▸ **Task requirements**
Return every entry below without altering a word.

Saved entries:
-*-

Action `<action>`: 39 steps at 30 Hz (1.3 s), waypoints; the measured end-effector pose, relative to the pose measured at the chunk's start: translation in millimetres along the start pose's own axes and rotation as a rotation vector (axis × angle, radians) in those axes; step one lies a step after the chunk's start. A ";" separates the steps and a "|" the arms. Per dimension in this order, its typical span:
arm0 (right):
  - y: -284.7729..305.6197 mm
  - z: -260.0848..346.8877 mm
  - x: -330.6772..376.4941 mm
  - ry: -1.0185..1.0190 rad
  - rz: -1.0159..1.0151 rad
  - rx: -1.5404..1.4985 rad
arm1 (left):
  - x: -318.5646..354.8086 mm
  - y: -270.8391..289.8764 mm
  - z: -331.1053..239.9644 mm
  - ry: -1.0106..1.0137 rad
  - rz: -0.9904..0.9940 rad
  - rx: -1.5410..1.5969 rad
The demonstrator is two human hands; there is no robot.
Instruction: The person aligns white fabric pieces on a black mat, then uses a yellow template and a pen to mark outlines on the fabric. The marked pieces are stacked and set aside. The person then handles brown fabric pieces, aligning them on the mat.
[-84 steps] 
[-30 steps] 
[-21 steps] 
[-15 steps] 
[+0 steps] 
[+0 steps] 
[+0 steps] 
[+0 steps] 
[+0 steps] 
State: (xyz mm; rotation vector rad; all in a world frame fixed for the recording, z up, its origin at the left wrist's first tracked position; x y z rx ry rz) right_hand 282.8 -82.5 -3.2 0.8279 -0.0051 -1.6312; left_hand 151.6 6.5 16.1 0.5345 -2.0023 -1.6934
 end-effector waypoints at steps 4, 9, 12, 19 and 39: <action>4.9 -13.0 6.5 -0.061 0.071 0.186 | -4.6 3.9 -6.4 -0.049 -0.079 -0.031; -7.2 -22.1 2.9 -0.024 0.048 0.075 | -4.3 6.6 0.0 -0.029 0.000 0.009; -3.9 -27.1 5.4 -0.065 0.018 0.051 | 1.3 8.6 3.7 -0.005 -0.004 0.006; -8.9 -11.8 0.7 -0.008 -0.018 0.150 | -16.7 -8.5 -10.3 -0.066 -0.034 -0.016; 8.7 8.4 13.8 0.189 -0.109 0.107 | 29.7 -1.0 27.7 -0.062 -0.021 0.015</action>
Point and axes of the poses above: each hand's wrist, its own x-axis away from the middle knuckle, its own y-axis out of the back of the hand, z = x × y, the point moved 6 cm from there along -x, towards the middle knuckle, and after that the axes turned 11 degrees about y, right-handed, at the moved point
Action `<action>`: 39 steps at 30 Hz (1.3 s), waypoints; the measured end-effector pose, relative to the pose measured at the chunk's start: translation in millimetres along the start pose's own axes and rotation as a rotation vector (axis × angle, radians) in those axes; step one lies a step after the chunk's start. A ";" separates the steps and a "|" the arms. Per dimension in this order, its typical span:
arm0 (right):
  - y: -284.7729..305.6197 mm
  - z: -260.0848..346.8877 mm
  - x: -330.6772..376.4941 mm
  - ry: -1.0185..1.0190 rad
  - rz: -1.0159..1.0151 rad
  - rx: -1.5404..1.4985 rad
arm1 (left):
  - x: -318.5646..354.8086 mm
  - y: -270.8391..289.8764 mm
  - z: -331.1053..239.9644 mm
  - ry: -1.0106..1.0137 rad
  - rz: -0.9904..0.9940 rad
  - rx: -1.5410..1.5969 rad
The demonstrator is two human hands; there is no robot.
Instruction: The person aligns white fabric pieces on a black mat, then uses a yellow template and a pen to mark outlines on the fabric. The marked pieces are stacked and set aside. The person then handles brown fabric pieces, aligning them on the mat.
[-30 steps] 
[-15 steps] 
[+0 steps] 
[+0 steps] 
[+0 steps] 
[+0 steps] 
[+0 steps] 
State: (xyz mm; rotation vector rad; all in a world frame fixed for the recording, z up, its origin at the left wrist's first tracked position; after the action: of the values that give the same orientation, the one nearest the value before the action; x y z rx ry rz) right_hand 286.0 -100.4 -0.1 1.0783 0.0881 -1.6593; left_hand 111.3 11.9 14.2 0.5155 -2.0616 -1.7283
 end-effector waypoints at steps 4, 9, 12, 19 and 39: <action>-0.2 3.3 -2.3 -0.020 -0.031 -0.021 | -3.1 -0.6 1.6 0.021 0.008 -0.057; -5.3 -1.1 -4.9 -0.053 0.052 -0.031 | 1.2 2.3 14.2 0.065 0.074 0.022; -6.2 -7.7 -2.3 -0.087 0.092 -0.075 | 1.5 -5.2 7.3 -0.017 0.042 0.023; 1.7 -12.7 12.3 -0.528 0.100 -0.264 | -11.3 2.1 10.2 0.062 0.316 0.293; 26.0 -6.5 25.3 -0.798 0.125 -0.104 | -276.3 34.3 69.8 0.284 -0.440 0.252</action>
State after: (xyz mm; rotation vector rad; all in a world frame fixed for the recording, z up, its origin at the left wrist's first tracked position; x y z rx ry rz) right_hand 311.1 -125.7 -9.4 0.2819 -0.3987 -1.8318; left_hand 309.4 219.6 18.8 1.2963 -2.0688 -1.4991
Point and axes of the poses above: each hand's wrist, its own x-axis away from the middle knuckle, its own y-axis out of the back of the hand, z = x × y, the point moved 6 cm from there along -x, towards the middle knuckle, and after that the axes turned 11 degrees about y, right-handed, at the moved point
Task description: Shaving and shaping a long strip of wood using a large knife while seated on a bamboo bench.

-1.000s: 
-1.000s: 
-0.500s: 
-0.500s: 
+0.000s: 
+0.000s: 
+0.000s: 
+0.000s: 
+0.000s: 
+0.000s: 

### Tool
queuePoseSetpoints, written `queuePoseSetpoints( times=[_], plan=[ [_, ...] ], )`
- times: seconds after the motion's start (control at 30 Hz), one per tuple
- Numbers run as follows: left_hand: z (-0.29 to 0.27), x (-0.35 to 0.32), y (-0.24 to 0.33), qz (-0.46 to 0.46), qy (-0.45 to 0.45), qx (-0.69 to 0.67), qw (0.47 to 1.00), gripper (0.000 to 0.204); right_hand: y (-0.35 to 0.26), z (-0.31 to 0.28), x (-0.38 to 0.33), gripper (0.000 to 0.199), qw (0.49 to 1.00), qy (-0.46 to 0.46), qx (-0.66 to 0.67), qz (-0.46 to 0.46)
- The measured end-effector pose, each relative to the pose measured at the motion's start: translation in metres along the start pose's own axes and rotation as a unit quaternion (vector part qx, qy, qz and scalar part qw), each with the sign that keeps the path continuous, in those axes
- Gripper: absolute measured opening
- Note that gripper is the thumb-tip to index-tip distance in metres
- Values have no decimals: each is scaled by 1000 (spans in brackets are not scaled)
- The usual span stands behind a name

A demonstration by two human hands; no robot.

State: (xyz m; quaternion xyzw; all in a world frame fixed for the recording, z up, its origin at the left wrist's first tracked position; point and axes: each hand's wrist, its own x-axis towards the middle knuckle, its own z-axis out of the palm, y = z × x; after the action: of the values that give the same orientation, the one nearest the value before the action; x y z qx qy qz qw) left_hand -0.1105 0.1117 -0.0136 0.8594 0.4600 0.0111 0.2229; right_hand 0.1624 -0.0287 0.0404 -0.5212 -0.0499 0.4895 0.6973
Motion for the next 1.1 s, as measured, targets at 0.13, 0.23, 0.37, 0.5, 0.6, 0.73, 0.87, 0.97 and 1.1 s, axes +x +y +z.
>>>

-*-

▸ **Result below**
Action `<action>`: 39 steps at 30 Hz (1.3 s), waypoints; the measured end-effector pose, relative to the pose measured at the chunk's start: translation in millimetres along the start pose's own axes and rotation as a rotation vector (axis × angle, radians) in those axes; step one lies a step after the chunk's start. A ";" separates the steps and a "|" the arms. Per dimension in this order, its typical span:
arm0 (right):
  - y: -284.7729..305.6197 mm
  - z: -260.0848..346.8877 mm
  - x: -330.6772..376.4941 mm
  - ry: -1.0185..1.0190 rad
  - rz: -1.0159..1.0151 rad
  - rx: -1.5404..1.4985 rad
arm1 (left):
  - x: -318.5646..354.8086 mm
  - y: -270.8391..289.8764 mm
  - z: -331.1053..239.9644 mm
  - ry: -1.0106..1.0137 rad
  - rz: -0.9904..0.9940 rad
  - rx: -1.5410..1.5969 rad
The demonstrator is two human hands; there is no robot.
Instruction: The person aligns white fabric pieces on a black mat, then uses a yellow template and a pen to mark outlines on the fabric. The marked pieces are stacked and set aside. The person then handles brown fabric pieces, aligning them on the mat.
[-84 steps] 
[-30 steps] 
[-21 steps] 
[-15 steps] 
[+0 steps] 
[+0 steps] 
[+0 steps] 
[+0 steps] 
[+0 steps] 
State: (xyz mm; rotation vector rad; all in a world frame fixed for the recording, z up, its origin at the left wrist's first tracked position; x y z rx ry rz) right_hand 282.8 -82.5 -3.2 0.8279 -0.0051 -1.6312; left_hand 151.6 6.5 16.1 0.5345 -2.0023 -1.6934
 end-effector waypoints at steps 4, 9, 12, 19 and 39: <action>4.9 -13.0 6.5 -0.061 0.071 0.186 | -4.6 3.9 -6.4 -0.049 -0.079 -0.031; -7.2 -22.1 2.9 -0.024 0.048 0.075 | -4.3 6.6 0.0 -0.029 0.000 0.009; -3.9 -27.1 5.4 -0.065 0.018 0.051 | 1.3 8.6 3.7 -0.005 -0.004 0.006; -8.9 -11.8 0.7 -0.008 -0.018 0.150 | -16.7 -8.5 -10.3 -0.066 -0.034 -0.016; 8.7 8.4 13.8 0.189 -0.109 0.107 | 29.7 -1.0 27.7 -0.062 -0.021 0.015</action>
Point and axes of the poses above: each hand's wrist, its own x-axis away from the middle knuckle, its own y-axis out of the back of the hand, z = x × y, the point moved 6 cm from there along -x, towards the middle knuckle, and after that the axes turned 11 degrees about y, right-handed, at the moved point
Action `<action>`: 39 steps at 30 Hz (1.3 s), waypoints; the measured end-effector pose, relative to the pose measured at the chunk's start: translation in millimetres along the start pose's own axes and rotation as a rotation vector (axis × angle, radians) in those axes; step one lies a step after the chunk's start. A ";" separates the steps and a "|" the arms. Per dimension in this order, its typical span:
arm0 (right):
  - y: -284.7729..305.6197 mm
  - z: -260.0848..346.8877 mm
  - x: -330.6772..376.4941 mm
  - ry: -1.0185..1.0190 rad
  - rz: -1.0159..1.0151 rad
  - rx: -1.5404..1.4985 rad
arm1 (left):
  - x: -318.5646..354.8086 mm
  - y: -270.8391..289.8764 mm
  - z: -331.1053..239.9644 mm
  - ry: -1.0106..1.0137 rad
  - rz: -0.9904..0.9940 rad
  - rx: -1.5410..1.5969 rad
The demonstrator is two human hands; there is no robot.
Instruction: The person aligns white fabric pieces on a black mat, then uses a yellow template and a pen to mark outlines on the fabric. The marked pieces are stacked and set aside. The person then handles brown fabric pieces, aligning them on the mat.
[-30 steps] 
[-15 steps] 
[+0 steps] 
[+0 steps] 
[+0 steps] 
[+0 steps] 
[+0 steps] 
State: (xyz mm; rotation vector rad; all in a world frame fixed for the recording, z up, its origin at the left wrist's first tracked position; after the action: of the values that give the same orientation, the one nearest the value before the action; x y z rx ry rz) right_hand 286.0 -100.4 -0.1 1.0783 0.0881 -1.6593; left_hand 111.3 11.9 14.2 0.5155 -2.0616 -1.7283
 end-effector waypoints at steps 4, 9, 12, 19 and 39: <action>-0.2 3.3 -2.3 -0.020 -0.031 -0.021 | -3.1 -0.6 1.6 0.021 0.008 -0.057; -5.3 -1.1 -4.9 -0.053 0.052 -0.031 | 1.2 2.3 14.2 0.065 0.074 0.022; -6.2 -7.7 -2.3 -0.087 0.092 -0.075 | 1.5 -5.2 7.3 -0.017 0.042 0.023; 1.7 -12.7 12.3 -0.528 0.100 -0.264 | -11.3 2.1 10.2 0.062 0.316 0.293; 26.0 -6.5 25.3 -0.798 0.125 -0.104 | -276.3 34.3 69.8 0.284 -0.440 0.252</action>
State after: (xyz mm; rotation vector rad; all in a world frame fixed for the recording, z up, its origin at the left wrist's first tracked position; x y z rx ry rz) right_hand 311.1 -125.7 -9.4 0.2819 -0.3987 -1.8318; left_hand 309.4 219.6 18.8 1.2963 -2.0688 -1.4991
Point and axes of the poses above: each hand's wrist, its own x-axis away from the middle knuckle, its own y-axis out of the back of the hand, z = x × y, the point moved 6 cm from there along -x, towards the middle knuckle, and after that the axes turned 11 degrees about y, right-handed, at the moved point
Task description: Shaving and shaping a long strip of wood using a large knife while seated on a bamboo bench.

-1.000s: 
-1.000s: 
-0.500s: 
-0.500s: 
+0.000s: 
+0.000s: 
+0.000s: 
+0.000s: 
+0.000s: 
+0.000s: 

### Tool
queuePoseSetpoints, written `queuePoseSetpoints( times=[_], plan=[ [_, ...] ], )`
- times: seconds after the motion's start (control at 30 Hz), one per tuple
- Numbers run as follows: left_hand: z (-0.29 to 0.27), x (-0.35 to 0.32), y (-0.24 to 0.33), qz (-0.46 to 0.46), qy (-0.45 to 0.45), qx (-0.69 to 0.67), qw (0.47 to 1.00), gripper (0.000 to 0.204); right_hand: y (-0.35 to 0.26), z (-0.31 to 0.28), x (-0.38 to 0.33), gripper (0.000 to 0.199), qw (0.49 to 1.00), qy (-0.46 to 0.46), qx (-0.66 to 0.67), qz (-0.46 to 0.46)
- The measured end-effector pose, each relative to the pose measured at the motion's start: translation in metres along the start pose's own axes and rotation as a unit quaternion (vector part qx, qy, qz and scalar part qw), each with the sign that keeps the path continuous, in those axes
- Gripper: absolute measured opening
- Note that gripper is the thumb-tip to index-tip distance in metres
- Values have no decimals: each is scaled by 1000 (spans in brackets are not scaled)
- The usual span stands behind a name

A demonstration by two human hands; no robot.

State: (xyz m; quaternion xyzw; all in a world frame fixed for the recording, z up, its origin at the left wrist's first tracked position; point and axes: each hand's wrist, its own x-axis towards the middle knuckle, its own z-axis out of the palm, y = z × x; after the action: of the values that give the same orientation, the one nearest the value before the action; x y z qx qy qz qw) left_hand -0.1105 0.1117 -0.0136 0.8594 0.4600 0.0111 0.2229; right_hand 0.1624 -0.0287 0.0404 -0.5212 -0.0499 0.4895 0.6973
Motion for the next 1.1 s, as measured, targets at 0.13, 0.23, 0.37, 0.5, 0.6, 0.73, 0.87, 0.97 and 1.1 s, axes +x +y +z.
>>>

That finishes the answer to the exercise.